== GIVEN DATA

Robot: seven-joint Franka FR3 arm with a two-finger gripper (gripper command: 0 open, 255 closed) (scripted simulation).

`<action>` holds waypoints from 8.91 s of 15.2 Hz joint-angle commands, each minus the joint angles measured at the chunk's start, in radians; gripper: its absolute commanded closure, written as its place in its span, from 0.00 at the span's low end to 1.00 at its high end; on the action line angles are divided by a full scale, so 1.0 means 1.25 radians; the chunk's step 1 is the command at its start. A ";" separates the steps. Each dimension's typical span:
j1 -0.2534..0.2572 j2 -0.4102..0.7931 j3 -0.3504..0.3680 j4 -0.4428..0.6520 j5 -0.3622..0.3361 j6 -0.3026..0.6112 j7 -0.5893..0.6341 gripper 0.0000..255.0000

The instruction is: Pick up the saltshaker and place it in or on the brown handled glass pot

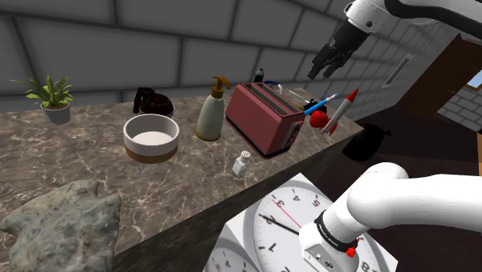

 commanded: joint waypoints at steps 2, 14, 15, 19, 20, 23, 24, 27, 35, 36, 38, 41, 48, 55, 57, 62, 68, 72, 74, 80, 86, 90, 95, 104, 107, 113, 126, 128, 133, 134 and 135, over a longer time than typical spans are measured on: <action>0.001 -0.018 0.010 -0.035 0.005 0.021 0.014 0.00; 0.043 -0.158 0.158 -0.390 0.095 0.284 0.194 0.00; 0.050 -0.161 0.174 -0.414 0.105 0.309 0.210 0.00; 0.082 -0.152 0.245 -0.499 0.149 0.418 0.283 0.00; 0.091 -0.144 0.264 -0.517 0.160 0.448 0.302 0.00; 0.116 -0.100 0.327 -0.562 0.194 0.547 0.363 0.00; 0.123 -0.079 0.350 -0.574 0.205 0.584 0.385 0.00; 0.133 0.004 0.425 -0.598 0.233 0.701 0.453 0.00; 0.084 0.164 0.501 -0.610 0.229 0.881 0.500 0.00; 0.074 0.183 0.509 -0.610 0.225 0.901 0.503 0.00; 0.068 0.194 0.513 -0.610 0.222 0.913 0.504 0.00; 0.068 0.194 0.513 -0.610 0.222 0.913 0.504 0.00; 0.068 0.194 0.513 -0.610 0.222 0.912 0.504 1.00; 0.074 0.179 0.505 -0.606 0.224 0.894 0.500 1.00; 0.085 0.150 0.490 -0.599 0.227 0.857 0.492 1.00; 0.101 0.085 0.460 -0.576 0.228 0.769 0.475 1.00; 0.108 0.024 0.431 -0.540 0.221 0.673 0.460 1.00; 0.109 -0.008 0.413 -0.512 0.214 0.614 0.451 1.00; 0.108 -0.021 0.405 -0.497 0.211 0.587 0.447 1.00; 0.104 -0.051 0.384 -0.448 0.199 0.508 0.437 1.00; 0.098 -0.070 0.364 -0.393 0.186 0.436 0.429 1.00; 0.094 -0.076 0.353 -0.354 0.178 0.391 0.424 1.00; 0.087 -0.079 0.340 -0.302 0.169 0.338 0.418 1.00; -0.008 0.212 0.411 -0.107 0.116 0.439 0.456 1.00; -0.045 0.317 0.444 -0.024 0.078 0.458 0.483 1.00; -0.102 0.533 0.512 0.168 -0.041 0.458 0.563 1.00; 0.032 1.053 0.510 0.776 -0.345 0.266 0.680 1.00; 0.084 1.147 0.493 0.924 -0.374 0.212 0.666 1.00; 0.098 1.185 0.482 0.944 -0.386 0.230 0.670 1.00; 0.095 1.184 0.481 0.931 -0.387 0.240 0.673 1.00; 0.092 1.183 0.481 0.919 -0.388 0.251 0.677 1.00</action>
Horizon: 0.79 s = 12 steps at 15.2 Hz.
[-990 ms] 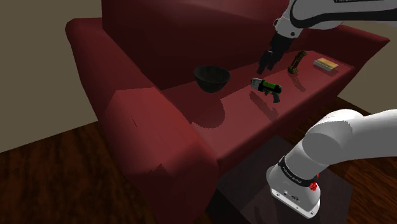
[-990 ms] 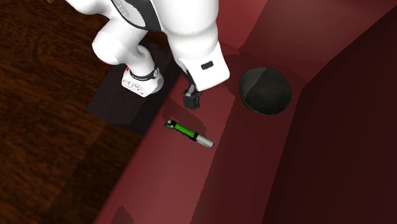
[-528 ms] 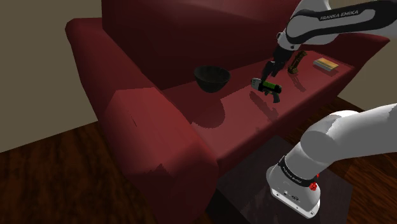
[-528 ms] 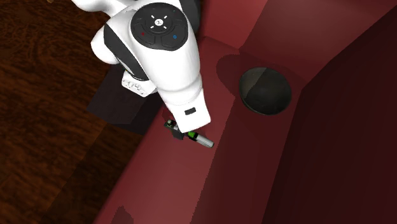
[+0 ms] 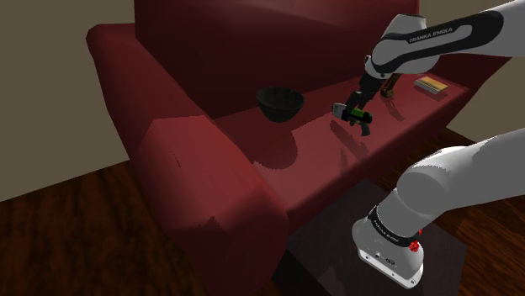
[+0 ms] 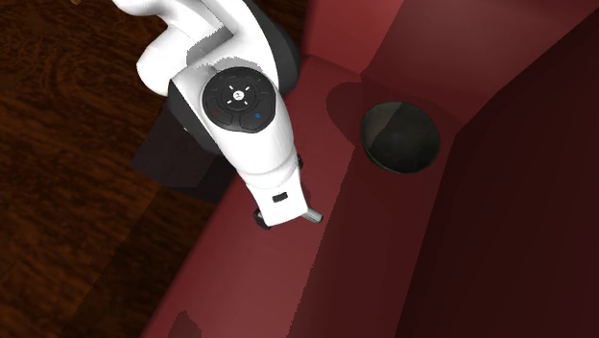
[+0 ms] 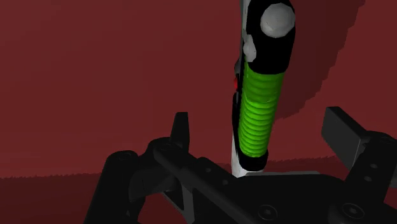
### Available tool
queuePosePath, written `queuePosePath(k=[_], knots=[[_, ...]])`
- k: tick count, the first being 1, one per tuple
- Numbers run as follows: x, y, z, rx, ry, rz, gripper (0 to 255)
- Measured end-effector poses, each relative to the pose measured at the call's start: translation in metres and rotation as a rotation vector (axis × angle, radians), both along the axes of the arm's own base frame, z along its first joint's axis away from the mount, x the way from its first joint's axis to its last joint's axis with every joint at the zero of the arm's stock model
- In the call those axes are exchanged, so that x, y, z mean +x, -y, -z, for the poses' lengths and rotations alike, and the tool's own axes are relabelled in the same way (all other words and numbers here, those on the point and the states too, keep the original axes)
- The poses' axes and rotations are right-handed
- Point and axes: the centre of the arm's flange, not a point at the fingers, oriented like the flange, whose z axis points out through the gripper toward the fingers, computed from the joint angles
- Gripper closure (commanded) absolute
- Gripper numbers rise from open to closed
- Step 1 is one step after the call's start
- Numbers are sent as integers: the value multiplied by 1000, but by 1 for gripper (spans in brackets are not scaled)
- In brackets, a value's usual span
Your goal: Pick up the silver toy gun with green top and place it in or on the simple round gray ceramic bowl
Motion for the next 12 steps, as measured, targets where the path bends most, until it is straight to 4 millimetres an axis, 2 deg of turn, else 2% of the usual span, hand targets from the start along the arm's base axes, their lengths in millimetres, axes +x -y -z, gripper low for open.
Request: queuePosePath(k=[3, 8, 9, 12], knots=[[1, 0, 11, 0, 0, 0, 0], [1, 0, 13, 0, 1, 0, 0], [1, 0, 13, 0, 1, 0, 255], [1, 0, 13, 0, 1, 0, 255]])
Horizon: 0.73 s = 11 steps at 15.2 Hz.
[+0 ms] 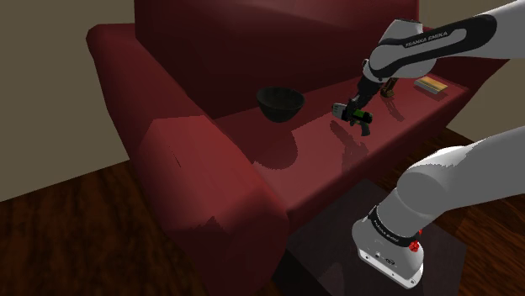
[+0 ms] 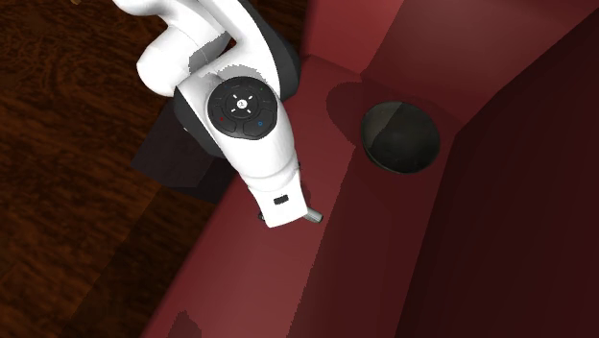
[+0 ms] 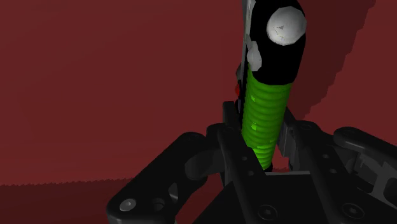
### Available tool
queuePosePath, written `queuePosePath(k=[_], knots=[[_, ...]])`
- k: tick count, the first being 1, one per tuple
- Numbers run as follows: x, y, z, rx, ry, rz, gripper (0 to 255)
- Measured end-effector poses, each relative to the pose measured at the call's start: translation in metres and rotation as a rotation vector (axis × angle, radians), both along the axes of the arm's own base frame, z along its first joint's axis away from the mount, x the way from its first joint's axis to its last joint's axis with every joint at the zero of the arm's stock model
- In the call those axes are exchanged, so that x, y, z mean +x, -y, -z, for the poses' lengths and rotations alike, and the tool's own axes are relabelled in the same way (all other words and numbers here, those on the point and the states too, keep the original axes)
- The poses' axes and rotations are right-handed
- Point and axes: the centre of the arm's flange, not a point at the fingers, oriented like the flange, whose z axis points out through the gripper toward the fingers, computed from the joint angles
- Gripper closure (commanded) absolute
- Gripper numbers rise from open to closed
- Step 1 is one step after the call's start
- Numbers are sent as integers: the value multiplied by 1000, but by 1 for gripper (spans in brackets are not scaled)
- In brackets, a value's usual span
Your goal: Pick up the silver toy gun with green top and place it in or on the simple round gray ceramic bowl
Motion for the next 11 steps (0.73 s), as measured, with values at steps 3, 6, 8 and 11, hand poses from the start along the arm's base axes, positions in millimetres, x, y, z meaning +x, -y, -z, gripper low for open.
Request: queuePosePath(k=[3, 6, 8, 11], knots=[[0, 0, 0, 0, 0, 0, 255], [0, 0, 0, 0, 0, 0, 255], [0, 0, -2, 0, 0, 0, 255], [0, -1, -15, 0, 0, 0, 255]])
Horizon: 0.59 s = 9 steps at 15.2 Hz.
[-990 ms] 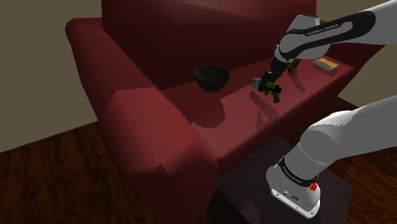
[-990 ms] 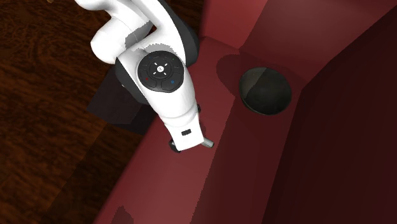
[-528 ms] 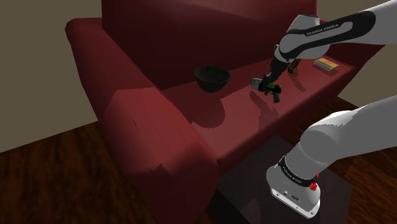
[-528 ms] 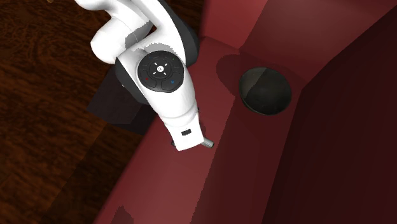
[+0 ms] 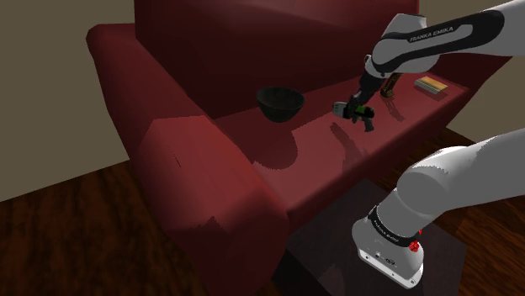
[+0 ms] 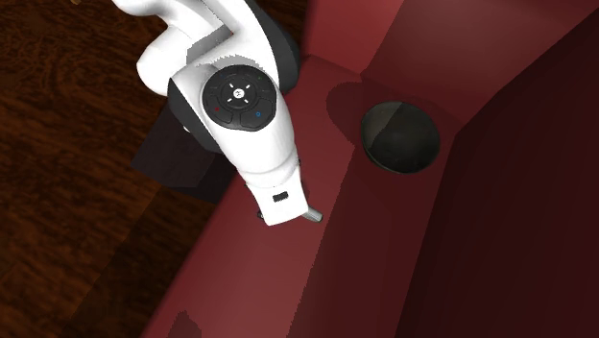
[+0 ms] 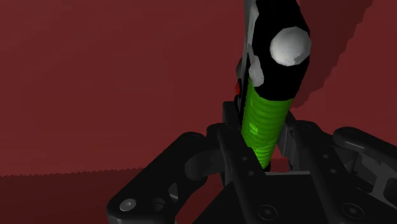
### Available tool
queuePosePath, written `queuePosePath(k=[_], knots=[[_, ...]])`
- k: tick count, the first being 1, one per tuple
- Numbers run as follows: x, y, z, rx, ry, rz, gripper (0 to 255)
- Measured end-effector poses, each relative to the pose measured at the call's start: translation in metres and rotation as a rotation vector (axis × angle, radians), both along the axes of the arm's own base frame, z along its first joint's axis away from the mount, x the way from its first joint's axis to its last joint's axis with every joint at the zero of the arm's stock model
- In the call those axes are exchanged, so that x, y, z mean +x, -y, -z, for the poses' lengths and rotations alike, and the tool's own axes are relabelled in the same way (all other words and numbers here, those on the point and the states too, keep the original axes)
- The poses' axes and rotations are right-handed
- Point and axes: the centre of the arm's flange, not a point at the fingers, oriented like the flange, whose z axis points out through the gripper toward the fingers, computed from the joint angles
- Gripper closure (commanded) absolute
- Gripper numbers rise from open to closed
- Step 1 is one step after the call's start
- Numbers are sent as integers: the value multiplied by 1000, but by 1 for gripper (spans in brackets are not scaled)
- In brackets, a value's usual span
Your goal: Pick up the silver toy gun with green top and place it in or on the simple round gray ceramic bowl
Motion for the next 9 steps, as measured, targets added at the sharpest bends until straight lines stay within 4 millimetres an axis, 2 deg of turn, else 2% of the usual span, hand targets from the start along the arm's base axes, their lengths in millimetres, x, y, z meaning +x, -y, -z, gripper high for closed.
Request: queuePosePath(k=[9], knots=[[-1, 1, -48, 0, 0, 0, 255]])
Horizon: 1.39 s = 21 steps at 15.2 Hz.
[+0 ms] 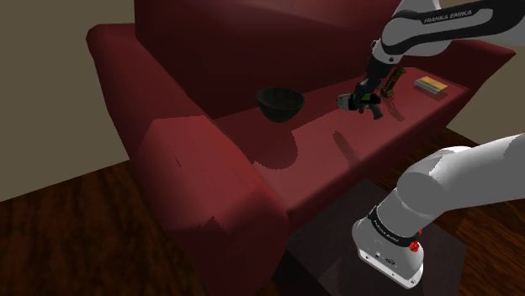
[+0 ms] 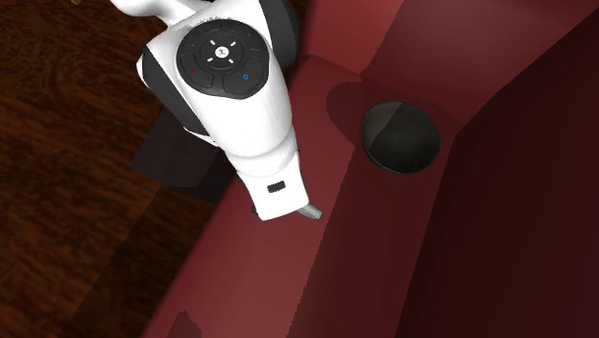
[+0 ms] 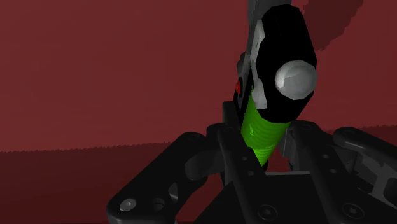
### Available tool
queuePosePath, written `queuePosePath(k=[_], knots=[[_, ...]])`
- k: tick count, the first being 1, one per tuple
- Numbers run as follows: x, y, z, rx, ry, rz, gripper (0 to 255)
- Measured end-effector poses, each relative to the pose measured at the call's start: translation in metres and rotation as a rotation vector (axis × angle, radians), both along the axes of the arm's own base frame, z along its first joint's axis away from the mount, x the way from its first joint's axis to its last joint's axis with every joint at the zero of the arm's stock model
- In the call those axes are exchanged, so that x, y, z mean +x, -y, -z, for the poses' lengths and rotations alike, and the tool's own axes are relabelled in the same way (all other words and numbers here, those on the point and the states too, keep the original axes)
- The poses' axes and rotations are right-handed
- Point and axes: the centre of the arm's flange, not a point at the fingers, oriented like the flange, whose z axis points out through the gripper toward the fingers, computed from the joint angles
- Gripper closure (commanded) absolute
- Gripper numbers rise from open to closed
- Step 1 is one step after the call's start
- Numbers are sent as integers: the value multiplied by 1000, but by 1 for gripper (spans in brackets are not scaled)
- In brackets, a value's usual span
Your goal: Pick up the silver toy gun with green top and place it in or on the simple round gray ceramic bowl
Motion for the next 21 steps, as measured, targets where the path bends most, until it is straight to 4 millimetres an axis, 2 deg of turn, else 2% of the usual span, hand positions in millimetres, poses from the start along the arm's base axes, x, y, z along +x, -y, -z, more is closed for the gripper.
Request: queuePosePath(k=[21], knots=[[1, -1, -109, 0, 0, 0, 255]])
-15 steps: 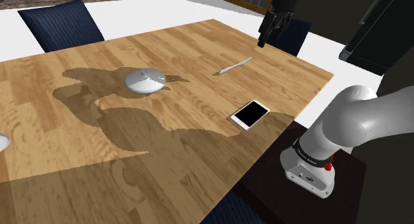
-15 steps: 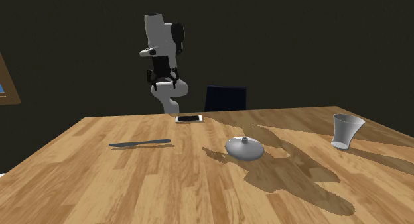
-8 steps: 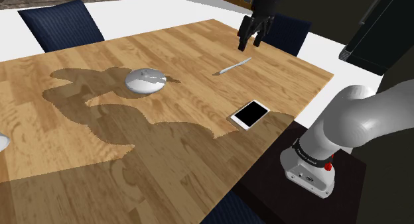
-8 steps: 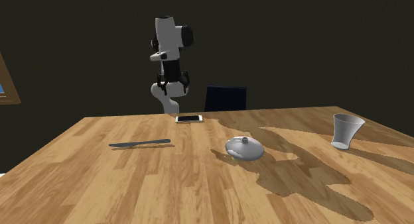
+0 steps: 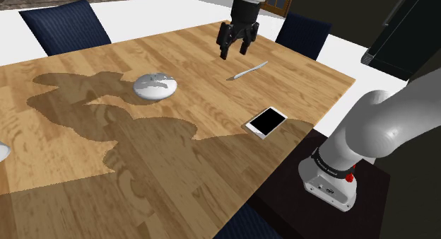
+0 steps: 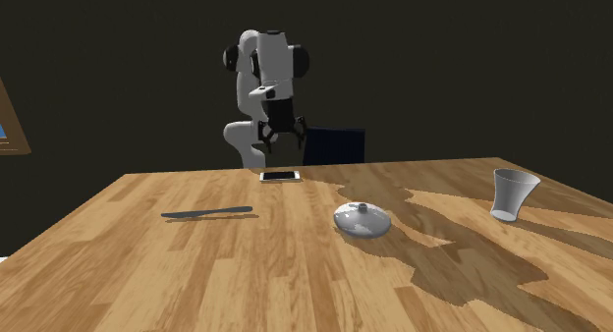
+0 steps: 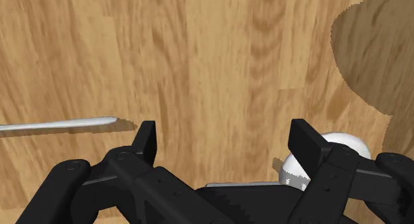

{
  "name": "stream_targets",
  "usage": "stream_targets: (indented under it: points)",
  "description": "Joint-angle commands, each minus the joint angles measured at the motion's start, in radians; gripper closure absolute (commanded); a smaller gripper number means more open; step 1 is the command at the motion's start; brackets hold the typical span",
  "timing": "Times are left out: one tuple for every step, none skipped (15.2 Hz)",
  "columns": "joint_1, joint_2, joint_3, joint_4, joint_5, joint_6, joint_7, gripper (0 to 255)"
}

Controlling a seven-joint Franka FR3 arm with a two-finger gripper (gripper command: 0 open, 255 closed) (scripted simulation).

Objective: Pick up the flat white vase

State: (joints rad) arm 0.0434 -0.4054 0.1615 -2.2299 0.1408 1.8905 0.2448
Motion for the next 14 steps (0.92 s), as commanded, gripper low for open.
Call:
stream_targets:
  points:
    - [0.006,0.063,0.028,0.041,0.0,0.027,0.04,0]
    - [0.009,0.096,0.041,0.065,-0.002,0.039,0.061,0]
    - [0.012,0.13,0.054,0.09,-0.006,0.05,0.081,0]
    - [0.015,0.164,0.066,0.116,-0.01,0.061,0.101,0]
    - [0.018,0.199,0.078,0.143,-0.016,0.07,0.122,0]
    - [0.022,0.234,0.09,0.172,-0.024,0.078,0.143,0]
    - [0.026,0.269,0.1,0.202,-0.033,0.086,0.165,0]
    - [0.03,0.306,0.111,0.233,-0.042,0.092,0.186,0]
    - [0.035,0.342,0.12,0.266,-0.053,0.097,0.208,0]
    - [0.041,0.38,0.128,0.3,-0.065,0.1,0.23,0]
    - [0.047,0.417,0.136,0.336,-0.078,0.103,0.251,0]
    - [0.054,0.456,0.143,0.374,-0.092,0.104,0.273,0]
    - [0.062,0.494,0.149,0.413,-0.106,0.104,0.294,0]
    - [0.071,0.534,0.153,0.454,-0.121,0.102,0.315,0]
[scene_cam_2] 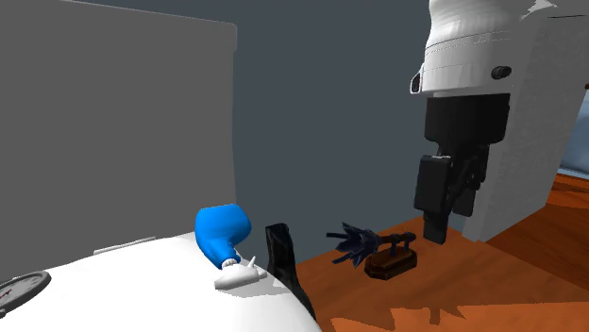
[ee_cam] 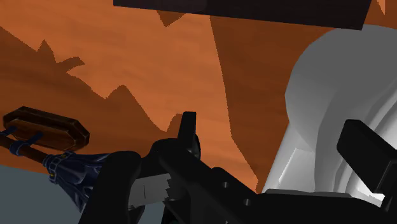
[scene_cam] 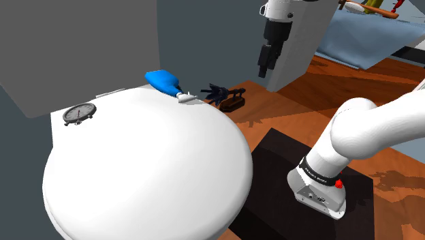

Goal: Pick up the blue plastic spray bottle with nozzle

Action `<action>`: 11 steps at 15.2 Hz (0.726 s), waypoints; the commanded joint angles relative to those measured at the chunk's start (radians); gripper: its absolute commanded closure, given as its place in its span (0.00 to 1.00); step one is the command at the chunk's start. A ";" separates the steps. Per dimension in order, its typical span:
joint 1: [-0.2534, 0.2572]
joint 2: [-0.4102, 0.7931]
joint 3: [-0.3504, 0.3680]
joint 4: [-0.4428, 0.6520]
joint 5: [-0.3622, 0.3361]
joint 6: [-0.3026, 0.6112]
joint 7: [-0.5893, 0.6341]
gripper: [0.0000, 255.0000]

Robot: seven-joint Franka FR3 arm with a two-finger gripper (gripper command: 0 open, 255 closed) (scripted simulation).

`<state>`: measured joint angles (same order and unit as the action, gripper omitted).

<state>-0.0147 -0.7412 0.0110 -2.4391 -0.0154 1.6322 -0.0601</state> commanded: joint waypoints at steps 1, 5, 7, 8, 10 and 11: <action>0.000 0.000 0.000 0.000 0.000 0.000 0.000 0.00; 0.011 0.097 0.073 0.036 0.062 0.071 0.133 0.00; 0.015 0.152 0.108 0.063 0.086 0.105 0.197 0.00; 0.016 0.181 0.125 0.079 0.096 0.122 0.229 0.00; 0.017 0.241 0.158 0.115 0.112 0.155 0.293 0.00; 0.016 0.273 0.174 0.135 0.119 0.171 0.324 0.00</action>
<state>0.0001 -0.5059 0.1643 -2.3323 0.0936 1.7891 0.2250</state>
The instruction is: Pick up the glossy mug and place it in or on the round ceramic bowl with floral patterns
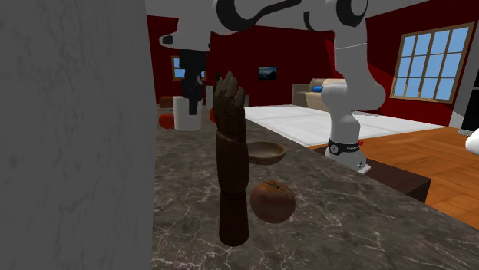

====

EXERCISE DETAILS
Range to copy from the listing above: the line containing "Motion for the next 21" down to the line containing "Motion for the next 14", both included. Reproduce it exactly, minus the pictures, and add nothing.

RESULT OF THE TASK
Motion for the next 21 steps, as measured, targets where the path bends most, until it is straight to 4 millimetres an axis, 2 deg of turn, else 2% of the usual span, hand positions in millimetres, poses from the start along the arm's base axes, x, y, z along +x, -y, -z, more is closed for the gripper.
Request: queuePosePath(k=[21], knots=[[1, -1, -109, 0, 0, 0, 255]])
-15 steps: 
-15 steps: 
-8 steps: 
-8 steps: 
+0 steps: 
+0 steps: 
+0 steps: 

{
  "name": "stream_targets",
  "usage": "stream_targets: (indented under it: points)",
  "description": "Joint-angle commands, each minus the joint angles measured at the motion's start, in radians; gripper closure absolute (commanded); a smaller gripper number means more open; step 1 is the command at the motion's start; brackets hold the typical span",
  "timing": "Times are left out: one tuple for every step, none skipped (15.2 Hz)",
  "columns": "joint_1, joint_2, joint_3, joint_4, joint_5, joint_6, joint_7, gripper (0 to 255)"
}

Controlling a seven-joint Franka FR3 arm with a two-finger gripper (gripper command: 0 open, 255 closed) (scripted simulation).

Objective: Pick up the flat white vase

State: (joints rad) arm 0.0434 -0.4054 0.1615 -2.2299 0.1408 1.8905 0.2448
Motion for the next 14 steps (0.92 s), as commanded, gripper low for open.

Nothing more is needed to complete the output.